Adenomyomatous hyperplasia (AH) is a rare tumor-like inflammatory proliferative disease of the entire gastrointestinal tract, predominantly the gallbladder [1,2,3]. The cases of adenomyomatous hyperplasia of the Vaterian system (common bile duct and the ampulla of Vater) (AV) are extremely rare and are often reported individually [4,5,6,7,8,9,10,11,12]. AV is of distinct clinical importance from AH in the rest of the gastrointestinal tract, exhibiting biliary obstruction and tumor-like behavior, and is difficult to distinguish from malignancy preoperatively. Therefore, most cases are pathologically confirmed as AV after radical cholangiocarcinoma resection or pancreatoduodenectomy [2, 13, 14].

The relationship between AV and cancer is unclear. No association has been reported between AV and biliary tract cancer (BTC)/ampullary cancer (AC). There are some reports indicating that AV is often associated with mucosal glandular dysplasia [1, 13,14,15,16,17]. However, it is not clear whether mucosal glandular dysplasia is a risk factor for the malignant transformation of AV.

We identified seventeen cases of AV from our clinical file. In this study, we retrospectively collected data and analysed whether mucosal glandular dysplasia is a potential risk factor for AV to develop BTC and AC.

Methods

Study population

The cases with a final pathological diagnosis of AV from January 2005 to December 2021 at the Chinese PLA General Hospital in BeiJing, China, were collected. Clinical data collected in this study included age, sex, smoke (> 30 pack–year) [18] and alcohol abuse (> 80 mg/d) [19], family history of tumors, BMI, cholangitis (symptoms include abdominal pain, jaundice, fever), preoperative laboratory tests suggestive of biliary obstruction (i.e. total bilirubin, direct bilirubin, alkaline phosphatase, and γ-glutamyl transpeptidase), tumor marker CA19-9, surgical approach, and pathological findings from surgical specimens. The patient’s enhanced computed tomography (CT), magnetic resonance cholangiopancreatography (MRCP), and enhanced magnetic resonance imaging (MRI) images were collected to confirm the concurrent bile duct stones and the presence of bile duct dilatation (defined as a maximum diameter of the common bile duct ≥ 10 mm).

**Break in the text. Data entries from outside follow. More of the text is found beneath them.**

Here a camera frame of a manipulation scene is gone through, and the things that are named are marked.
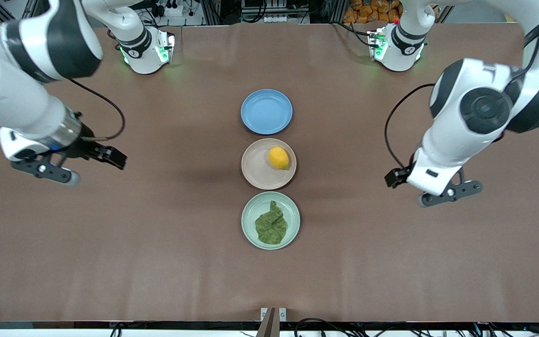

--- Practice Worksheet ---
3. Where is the white power strip with plugs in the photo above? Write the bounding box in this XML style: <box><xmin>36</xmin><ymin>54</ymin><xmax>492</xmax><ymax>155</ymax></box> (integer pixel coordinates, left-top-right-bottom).
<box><xmin>150</xmin><ymin>0</ymin><xmax>185</xmax><ymax>18</ymax></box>

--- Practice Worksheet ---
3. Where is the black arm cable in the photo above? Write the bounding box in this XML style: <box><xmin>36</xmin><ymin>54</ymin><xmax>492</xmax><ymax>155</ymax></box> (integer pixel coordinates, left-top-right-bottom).
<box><xmin>67</xmin><ymin>77</ymin><xmax>126</xmax><ymax>141</ymax></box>
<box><xmin>384</xmin><ymin>0</ymin><xmax>539</xmax><ymax>175</ymax></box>

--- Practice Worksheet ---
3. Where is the black cable bundle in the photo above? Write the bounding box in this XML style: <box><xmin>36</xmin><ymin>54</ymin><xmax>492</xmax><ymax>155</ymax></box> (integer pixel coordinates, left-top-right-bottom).
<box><xmin>108</xmin><ymin>315</ymin><xmax>539</xmax><ymax>337</ymax></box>

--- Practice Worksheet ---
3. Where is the green plate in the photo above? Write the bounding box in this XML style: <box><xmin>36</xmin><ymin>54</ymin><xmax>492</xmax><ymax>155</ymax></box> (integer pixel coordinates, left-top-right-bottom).
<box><xmin>241</xmin><ymin>191</ymin><xmax>301</xmax><ymax>250</ymax></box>

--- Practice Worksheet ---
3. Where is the yellow lemon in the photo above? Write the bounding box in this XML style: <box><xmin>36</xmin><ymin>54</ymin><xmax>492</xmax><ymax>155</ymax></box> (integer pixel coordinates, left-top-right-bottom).
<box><xmin>269</xmin><ymin>146</ymin><xmax>291</xmax><ymax>170</ymax></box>

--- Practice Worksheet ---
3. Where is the grey metal pole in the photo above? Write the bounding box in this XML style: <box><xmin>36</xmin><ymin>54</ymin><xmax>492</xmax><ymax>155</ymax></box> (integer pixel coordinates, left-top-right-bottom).
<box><xmin>255</xmin><ymin>308</ymin><xmax>281</xmax><ymax>337</ymax></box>

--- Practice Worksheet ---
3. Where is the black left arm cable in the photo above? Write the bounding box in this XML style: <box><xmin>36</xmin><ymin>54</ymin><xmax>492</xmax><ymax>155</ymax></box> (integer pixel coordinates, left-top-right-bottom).
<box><xmin>384</xmin><ymin>0</ymin><xmax>539</xmax><ymax>175</ymax></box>

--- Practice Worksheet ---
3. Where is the white mounting bracket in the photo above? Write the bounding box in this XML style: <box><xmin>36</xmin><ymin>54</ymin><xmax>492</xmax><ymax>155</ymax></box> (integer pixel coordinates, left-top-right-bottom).
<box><xmin>260</xmin><ymin>307</ymin><xmax>287</xmax><ymax>322</ymax></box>

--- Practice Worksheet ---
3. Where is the brown table cover sheet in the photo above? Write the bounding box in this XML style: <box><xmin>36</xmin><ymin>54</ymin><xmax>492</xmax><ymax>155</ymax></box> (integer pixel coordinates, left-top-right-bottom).
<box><xmin>0</xmin><ymin>22</ymin><xmax>539</xmax><ymax>323</ymax></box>

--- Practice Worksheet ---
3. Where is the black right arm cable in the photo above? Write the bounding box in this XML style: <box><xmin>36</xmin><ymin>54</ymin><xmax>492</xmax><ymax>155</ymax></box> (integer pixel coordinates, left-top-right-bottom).
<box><xmin>67</xmin><ymin>77</ymin><xmax>126</xmax><ymax>141</ymax></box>

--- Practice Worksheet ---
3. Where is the beige plate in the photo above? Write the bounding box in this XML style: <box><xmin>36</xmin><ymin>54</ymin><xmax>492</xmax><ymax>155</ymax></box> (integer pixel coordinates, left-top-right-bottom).
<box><xmin>241</xmin><ymin>138</ymin><xmax>298</xmax><ymax>190</ymax></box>

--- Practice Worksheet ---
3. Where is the blue plate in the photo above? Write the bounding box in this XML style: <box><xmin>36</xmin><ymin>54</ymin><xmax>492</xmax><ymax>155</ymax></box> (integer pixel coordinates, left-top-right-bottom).
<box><xmin>240</xmin><ymin>89</ymin><xmax>293</xmax><ymax>136</ymax></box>

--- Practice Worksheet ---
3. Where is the bag of oranges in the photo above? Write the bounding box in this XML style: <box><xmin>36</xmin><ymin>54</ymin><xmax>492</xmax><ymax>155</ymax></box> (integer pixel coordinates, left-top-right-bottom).
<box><xmin>343</xmin><ymin>0</ymin><xmax>441</xmax><ymax>24</ymax></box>

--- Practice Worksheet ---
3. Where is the green lettuce leaf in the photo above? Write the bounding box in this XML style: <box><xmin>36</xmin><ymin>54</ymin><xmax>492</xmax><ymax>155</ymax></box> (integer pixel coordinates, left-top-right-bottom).
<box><xmin>254</xmin><ymin>200</ymin><xmax>289</xmax><ymax>245</ymax></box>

The pathological findings were re-confirmed, including the AH, the location of the lesion, the mucosal glandular dysplasia (MGD), and the malignancy tumor, respectively.

Definition of adenomyomatous hyperplasia (AH)

According to the World Health Organization (WHO) classification, AH is a duct-like structure within hyperplastic smooth muscle [20], characterized by hyperplasia of intramural biliary glands (some cystically dilated) and smooth muscle hyperplasia in the terminal portion of the common bile duct or the wall of the common channel. Typically, proliferating glands without cellular atypia surrounded by irregularly proliferating smooth muscle bundles can be observed [14].

Definition of mucosal glandular dysplasia(MGD)

Mucosal glandular present with histological atypia or cytological atypia, but not sufficient to diagnose adenocarcinoma, including signs of nuclear schizophrenia, necrosis, and peripheral tissue/nerve/vascular infiltration. (1) cytological atypia: cuboidal or columnar cells with various degrees of nuclear enlargement and pleomorphism. (2) histological atypia: Predominantly flat, micropapillary, pseudopapillary or cribriform architecture [21, 22].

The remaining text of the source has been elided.